May 29th 2024



The Sustainability Map, an initiative by IAPMEI and RDP (public radio) to promote sustainable practices, visited Tintex to learn about innovative ways of dyeing with organic products. They are based on raw materials such as herbs, shrubs and trees, such as thyme and chestnut bark powder, but also fish skin, pine bark, coffee waste, grapes and onions.

Pedro Silva, in charge of the guided tour during the programme, compared the extraction of the thyme colourant to the process of making tea: ‘we extract the colourant with boiling water,’ he shares, and the result is a bright yellow. ‘Dyeing is an ancient technique, but at Tintex we have a patent for the area of dyeing with plant extracts, so I don’t think it’s the same as what other companies might be doing,’ he said, pointing out that the current priorities are colour uniformity, fastness to washing and light. The company from Vila Nova de Cerveira is still working on finding alternatives to animal skin.

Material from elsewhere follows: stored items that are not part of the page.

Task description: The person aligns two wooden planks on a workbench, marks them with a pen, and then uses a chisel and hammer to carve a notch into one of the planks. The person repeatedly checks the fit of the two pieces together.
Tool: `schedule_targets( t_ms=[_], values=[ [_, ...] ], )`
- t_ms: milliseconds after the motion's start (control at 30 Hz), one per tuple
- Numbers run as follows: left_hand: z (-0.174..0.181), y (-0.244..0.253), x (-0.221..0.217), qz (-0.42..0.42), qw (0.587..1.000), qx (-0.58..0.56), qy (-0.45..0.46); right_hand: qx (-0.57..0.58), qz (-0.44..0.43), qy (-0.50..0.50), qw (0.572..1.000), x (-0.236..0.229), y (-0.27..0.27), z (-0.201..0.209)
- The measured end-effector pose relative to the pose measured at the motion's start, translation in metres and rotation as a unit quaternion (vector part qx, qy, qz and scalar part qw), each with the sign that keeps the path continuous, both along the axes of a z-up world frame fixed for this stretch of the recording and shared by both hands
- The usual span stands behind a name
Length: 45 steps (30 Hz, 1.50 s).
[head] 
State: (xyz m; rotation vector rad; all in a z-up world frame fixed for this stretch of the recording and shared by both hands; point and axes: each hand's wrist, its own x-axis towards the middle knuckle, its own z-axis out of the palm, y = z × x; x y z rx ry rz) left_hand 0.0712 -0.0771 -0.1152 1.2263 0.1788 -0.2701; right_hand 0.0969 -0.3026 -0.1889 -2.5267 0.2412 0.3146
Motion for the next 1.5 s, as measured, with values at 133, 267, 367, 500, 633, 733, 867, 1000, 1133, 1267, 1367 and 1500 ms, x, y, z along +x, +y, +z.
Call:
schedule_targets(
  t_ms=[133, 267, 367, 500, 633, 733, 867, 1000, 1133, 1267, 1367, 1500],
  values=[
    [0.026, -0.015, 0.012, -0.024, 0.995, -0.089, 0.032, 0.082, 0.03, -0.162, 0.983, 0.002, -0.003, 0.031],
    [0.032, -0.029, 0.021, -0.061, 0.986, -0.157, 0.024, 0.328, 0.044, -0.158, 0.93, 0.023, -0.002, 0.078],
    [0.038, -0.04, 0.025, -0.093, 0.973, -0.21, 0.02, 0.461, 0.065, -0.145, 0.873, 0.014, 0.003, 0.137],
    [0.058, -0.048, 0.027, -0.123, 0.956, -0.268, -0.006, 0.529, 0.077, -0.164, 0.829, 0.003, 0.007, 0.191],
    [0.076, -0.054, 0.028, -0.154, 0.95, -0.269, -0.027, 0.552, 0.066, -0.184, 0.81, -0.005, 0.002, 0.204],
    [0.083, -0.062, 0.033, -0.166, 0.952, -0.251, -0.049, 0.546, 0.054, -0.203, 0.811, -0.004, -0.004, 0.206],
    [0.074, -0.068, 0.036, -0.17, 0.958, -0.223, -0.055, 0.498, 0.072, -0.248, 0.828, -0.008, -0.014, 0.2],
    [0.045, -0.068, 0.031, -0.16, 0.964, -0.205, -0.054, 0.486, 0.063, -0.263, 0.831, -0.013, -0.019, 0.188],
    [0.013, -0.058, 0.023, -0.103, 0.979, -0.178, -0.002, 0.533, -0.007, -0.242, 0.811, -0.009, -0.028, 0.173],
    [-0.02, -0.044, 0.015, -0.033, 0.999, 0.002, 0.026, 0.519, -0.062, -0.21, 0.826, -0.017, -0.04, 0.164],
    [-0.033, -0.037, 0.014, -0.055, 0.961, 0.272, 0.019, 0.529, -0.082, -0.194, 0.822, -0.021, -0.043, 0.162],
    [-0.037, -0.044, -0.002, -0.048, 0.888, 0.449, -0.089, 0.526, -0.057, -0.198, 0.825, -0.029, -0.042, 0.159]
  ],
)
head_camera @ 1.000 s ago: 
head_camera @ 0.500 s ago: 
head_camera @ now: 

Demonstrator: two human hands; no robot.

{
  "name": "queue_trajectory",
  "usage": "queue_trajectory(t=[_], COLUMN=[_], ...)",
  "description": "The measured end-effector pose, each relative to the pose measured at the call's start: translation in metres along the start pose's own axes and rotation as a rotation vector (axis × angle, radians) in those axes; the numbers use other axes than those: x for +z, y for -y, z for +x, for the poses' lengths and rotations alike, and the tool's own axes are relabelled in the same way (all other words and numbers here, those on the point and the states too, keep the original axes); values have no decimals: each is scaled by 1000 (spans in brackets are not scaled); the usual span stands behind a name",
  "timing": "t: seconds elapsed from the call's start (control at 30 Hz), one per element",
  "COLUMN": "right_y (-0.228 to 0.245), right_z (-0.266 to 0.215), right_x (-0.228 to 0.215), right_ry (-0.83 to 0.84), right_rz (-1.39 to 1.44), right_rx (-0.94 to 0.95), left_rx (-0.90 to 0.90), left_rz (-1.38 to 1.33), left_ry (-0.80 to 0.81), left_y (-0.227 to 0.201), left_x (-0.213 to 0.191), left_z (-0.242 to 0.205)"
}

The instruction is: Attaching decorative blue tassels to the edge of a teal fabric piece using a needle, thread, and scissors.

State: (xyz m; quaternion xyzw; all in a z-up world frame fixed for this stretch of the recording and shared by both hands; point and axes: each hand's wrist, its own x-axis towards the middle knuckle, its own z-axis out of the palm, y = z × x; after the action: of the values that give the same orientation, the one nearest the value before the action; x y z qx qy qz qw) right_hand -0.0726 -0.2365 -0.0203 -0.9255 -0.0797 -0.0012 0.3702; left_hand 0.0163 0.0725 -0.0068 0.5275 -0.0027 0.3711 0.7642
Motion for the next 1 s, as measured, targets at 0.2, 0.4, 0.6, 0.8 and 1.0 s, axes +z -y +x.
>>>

The topic of conversation in the episode was also the InVinoTex project, created in partnership with Quinta do Soalheiro, which aims to reuse grape waste. ‘We’re currently making optimisations to find out which materials are the most resistant and which pay off in terms of price,’ he said, while leaving marketing to come soon.

Tintex mentioned other efforts towards sustainability, including the renovation of the machine park in 2017, which led to a water reduction of around 35 per cent. A system was also installed to recover energy in gas streams. With a production of 800 tonnes of knitwear a year, Tintex had a turnover of 12 million in 2023.